* **Goal of the exercise**:
Once you find the line with "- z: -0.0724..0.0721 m" in the data that follows, repeat it and every line after it exactly, through the line with "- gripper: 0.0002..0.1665".

____ Data excerpts

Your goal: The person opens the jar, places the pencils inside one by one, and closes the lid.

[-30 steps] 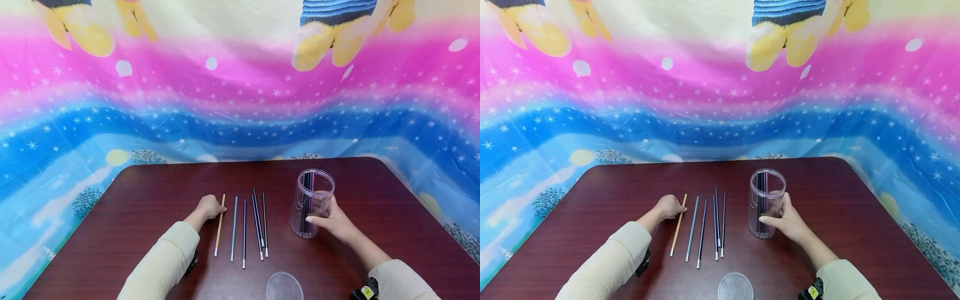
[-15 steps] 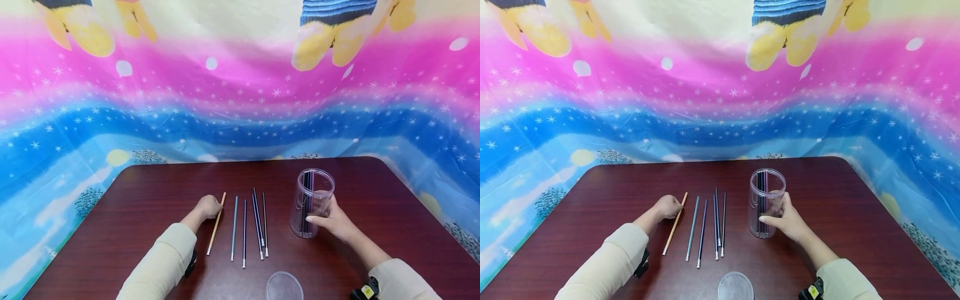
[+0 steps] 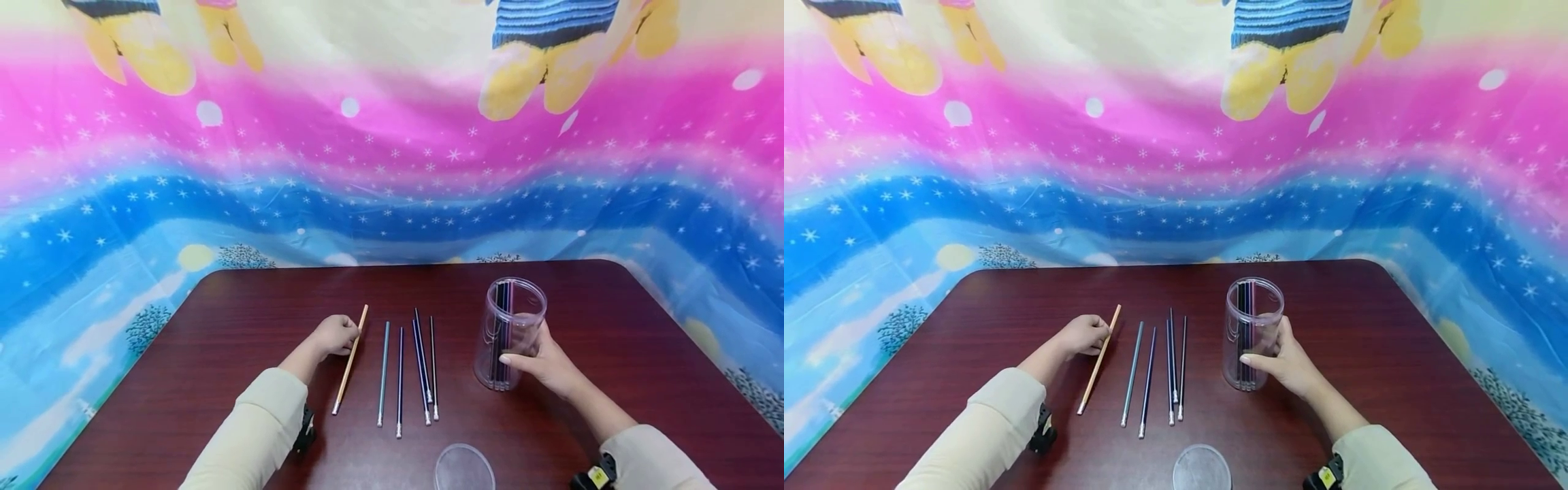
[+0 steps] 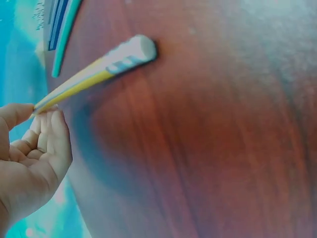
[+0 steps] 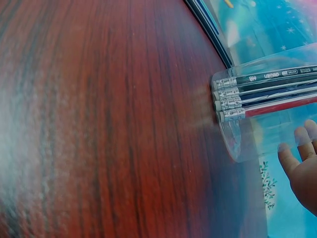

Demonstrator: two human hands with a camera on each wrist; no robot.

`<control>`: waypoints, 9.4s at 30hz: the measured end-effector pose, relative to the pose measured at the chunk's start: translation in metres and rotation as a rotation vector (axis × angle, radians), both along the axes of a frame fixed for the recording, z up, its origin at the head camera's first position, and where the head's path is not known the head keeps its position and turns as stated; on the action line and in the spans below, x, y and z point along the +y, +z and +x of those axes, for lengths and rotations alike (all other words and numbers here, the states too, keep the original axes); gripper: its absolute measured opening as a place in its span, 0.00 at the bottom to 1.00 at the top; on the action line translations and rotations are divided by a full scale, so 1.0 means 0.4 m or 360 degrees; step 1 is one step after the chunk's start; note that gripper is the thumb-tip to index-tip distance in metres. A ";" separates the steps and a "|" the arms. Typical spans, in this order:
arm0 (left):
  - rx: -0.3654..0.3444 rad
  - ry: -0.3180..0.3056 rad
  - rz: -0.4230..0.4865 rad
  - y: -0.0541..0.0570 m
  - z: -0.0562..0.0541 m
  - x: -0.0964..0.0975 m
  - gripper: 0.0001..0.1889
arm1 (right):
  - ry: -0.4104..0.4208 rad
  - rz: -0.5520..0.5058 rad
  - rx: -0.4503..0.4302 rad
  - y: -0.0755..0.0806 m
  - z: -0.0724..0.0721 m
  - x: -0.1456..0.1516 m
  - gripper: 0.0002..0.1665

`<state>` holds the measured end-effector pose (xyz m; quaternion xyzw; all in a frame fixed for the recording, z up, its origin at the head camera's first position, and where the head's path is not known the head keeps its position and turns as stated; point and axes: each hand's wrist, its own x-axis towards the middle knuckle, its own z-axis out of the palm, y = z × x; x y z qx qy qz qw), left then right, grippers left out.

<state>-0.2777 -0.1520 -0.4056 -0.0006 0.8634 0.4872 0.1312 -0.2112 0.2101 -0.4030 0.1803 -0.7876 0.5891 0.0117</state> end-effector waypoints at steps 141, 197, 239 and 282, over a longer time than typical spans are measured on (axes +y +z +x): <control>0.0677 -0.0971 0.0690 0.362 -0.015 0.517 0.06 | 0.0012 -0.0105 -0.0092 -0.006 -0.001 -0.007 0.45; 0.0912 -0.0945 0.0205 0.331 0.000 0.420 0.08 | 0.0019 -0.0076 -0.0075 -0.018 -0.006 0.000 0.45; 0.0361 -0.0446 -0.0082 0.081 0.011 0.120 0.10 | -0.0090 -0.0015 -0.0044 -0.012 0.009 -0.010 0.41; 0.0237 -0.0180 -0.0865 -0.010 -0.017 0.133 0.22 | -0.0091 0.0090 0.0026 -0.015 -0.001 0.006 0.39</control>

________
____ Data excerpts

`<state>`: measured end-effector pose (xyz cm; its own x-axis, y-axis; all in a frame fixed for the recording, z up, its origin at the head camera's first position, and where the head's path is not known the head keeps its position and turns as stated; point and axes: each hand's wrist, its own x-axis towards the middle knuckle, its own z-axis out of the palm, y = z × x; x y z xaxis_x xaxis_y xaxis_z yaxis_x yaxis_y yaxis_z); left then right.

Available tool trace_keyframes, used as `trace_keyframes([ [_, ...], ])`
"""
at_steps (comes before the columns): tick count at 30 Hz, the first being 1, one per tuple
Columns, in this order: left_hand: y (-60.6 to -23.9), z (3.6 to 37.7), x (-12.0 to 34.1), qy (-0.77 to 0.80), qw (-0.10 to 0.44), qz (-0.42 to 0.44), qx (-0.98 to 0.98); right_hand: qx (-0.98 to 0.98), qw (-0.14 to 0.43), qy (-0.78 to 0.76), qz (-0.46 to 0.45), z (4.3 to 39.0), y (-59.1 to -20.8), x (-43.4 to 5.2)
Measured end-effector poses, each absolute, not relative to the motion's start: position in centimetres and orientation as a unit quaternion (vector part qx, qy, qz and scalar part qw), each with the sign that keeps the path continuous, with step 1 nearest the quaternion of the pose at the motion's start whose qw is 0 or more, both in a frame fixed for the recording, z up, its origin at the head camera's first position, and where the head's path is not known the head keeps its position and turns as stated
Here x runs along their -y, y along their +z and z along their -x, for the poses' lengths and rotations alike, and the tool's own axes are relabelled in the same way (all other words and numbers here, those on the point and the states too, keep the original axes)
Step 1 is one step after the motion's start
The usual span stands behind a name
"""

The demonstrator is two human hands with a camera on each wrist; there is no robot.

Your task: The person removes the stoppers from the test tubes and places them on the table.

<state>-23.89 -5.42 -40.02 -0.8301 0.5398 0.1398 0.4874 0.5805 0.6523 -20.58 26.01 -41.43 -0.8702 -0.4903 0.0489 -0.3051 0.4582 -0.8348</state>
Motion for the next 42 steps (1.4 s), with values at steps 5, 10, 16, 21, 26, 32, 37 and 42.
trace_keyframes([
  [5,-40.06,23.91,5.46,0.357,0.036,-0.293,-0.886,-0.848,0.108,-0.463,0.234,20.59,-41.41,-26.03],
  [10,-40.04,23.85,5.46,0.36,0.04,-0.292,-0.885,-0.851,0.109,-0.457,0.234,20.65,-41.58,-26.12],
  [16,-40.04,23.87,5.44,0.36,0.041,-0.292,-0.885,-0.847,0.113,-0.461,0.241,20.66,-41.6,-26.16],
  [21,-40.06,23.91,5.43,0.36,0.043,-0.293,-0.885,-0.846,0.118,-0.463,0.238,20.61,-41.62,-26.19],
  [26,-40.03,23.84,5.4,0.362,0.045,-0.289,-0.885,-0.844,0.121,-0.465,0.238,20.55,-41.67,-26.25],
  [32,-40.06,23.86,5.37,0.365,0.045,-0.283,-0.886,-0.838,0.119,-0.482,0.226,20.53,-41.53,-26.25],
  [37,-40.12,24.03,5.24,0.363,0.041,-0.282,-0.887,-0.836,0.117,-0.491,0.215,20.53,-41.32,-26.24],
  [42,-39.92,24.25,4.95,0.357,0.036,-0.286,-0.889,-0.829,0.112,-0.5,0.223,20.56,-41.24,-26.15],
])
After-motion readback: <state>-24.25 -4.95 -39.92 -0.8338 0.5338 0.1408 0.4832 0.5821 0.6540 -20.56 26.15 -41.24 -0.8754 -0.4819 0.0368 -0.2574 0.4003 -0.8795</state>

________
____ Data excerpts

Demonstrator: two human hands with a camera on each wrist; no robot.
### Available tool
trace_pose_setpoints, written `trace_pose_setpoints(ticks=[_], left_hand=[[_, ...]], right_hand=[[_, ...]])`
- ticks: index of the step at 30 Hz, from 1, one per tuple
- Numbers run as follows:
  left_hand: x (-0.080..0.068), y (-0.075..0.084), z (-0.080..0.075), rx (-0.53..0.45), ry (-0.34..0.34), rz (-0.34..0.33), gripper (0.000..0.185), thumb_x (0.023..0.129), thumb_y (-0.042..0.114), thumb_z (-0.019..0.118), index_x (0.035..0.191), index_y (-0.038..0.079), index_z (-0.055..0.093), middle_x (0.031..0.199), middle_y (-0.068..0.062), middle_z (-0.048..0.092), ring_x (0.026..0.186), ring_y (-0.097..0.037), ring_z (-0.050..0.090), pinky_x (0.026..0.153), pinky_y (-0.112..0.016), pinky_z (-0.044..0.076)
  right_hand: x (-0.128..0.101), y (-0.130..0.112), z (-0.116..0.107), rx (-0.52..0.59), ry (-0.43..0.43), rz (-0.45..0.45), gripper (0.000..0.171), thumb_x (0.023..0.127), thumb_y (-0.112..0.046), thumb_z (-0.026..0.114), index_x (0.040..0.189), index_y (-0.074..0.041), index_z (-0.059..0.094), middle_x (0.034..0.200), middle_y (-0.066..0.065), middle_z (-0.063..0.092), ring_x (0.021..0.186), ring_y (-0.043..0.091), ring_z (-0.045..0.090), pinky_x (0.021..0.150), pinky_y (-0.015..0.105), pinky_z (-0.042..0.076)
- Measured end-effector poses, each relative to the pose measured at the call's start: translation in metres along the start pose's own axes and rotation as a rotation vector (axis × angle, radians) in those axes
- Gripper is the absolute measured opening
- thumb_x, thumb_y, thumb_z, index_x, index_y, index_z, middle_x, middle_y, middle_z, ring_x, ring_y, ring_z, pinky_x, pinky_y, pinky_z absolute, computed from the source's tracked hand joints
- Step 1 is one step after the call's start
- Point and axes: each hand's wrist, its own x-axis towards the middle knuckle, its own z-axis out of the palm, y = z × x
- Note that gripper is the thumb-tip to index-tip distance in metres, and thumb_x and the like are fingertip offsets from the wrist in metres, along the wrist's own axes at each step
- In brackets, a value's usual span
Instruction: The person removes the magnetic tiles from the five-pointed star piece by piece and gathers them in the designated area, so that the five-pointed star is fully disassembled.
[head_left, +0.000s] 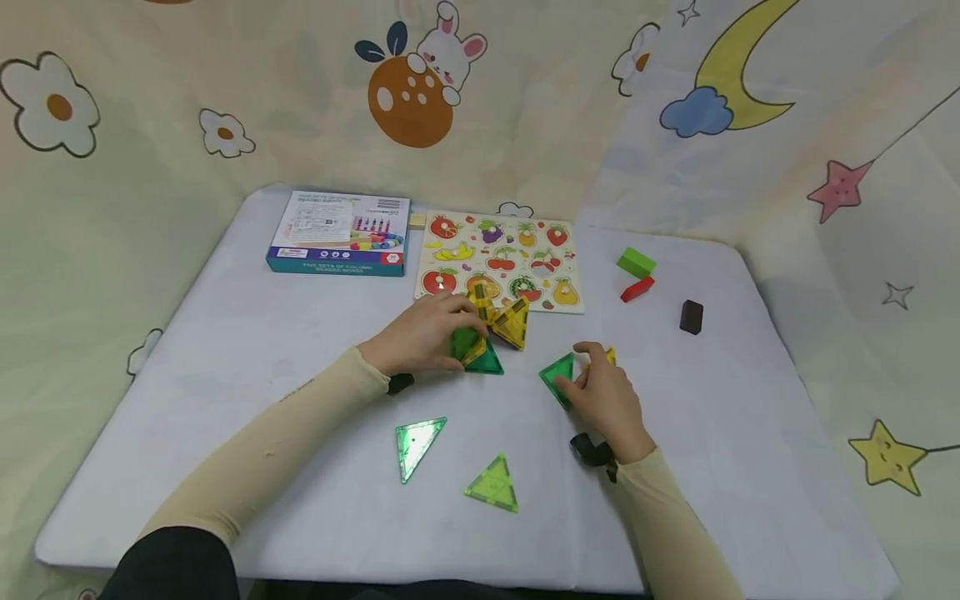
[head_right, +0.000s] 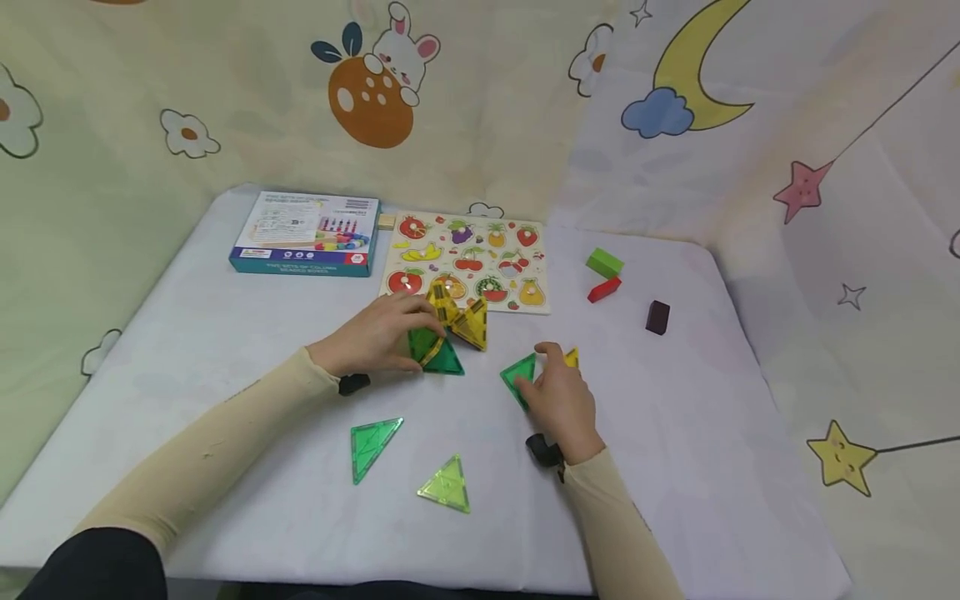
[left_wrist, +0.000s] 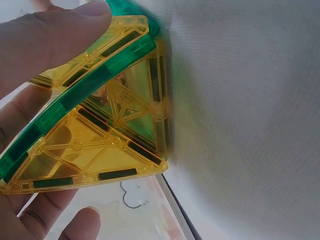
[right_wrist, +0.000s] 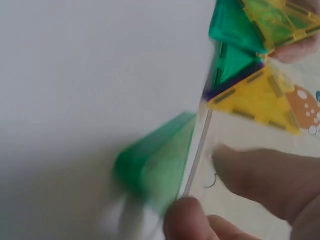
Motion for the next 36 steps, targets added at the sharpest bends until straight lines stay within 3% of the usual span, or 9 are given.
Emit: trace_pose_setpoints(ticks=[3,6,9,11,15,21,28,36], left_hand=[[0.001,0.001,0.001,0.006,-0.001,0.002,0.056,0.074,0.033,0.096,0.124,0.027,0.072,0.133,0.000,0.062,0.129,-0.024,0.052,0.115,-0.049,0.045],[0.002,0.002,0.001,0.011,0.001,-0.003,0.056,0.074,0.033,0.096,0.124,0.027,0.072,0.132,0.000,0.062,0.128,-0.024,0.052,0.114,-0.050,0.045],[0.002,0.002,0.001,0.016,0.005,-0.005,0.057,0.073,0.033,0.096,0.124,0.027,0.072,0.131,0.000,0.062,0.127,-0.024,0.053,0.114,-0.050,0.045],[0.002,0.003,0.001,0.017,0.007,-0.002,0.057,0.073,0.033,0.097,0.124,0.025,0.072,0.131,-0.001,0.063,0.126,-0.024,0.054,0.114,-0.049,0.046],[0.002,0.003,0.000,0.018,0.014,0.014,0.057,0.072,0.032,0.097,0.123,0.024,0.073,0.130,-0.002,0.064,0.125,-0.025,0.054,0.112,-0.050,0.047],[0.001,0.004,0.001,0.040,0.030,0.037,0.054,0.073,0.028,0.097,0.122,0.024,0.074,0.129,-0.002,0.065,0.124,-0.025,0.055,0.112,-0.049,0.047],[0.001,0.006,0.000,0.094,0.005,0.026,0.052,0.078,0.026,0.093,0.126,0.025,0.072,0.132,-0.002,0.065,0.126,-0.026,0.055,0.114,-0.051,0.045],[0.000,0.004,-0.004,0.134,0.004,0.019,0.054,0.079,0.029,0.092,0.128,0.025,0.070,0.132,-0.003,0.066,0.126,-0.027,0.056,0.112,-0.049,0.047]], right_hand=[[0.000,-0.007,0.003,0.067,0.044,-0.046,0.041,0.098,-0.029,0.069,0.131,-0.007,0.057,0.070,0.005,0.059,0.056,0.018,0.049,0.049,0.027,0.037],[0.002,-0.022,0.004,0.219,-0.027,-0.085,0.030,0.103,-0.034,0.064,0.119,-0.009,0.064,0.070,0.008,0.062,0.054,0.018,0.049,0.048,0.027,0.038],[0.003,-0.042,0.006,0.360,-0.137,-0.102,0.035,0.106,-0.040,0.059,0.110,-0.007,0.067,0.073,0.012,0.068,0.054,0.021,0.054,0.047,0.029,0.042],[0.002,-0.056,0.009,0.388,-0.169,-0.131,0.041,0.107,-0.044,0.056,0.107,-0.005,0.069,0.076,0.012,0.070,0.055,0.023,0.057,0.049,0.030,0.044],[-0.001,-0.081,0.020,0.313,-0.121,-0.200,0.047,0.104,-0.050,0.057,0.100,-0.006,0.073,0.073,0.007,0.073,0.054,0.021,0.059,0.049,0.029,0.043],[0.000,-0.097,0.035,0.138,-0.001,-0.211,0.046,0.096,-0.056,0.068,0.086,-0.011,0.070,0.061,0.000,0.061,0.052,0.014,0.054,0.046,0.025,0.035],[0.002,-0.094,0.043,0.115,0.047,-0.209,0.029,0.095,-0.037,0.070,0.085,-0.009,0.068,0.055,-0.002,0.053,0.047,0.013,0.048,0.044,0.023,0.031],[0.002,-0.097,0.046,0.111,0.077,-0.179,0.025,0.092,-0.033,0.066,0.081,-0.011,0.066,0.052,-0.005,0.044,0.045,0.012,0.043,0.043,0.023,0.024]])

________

* **Response to this exercise**:
  - z: -0.0724..0.0721 m
  - x: -0.1456..0.1516 m
  - gripper: 0.0002..0.1665

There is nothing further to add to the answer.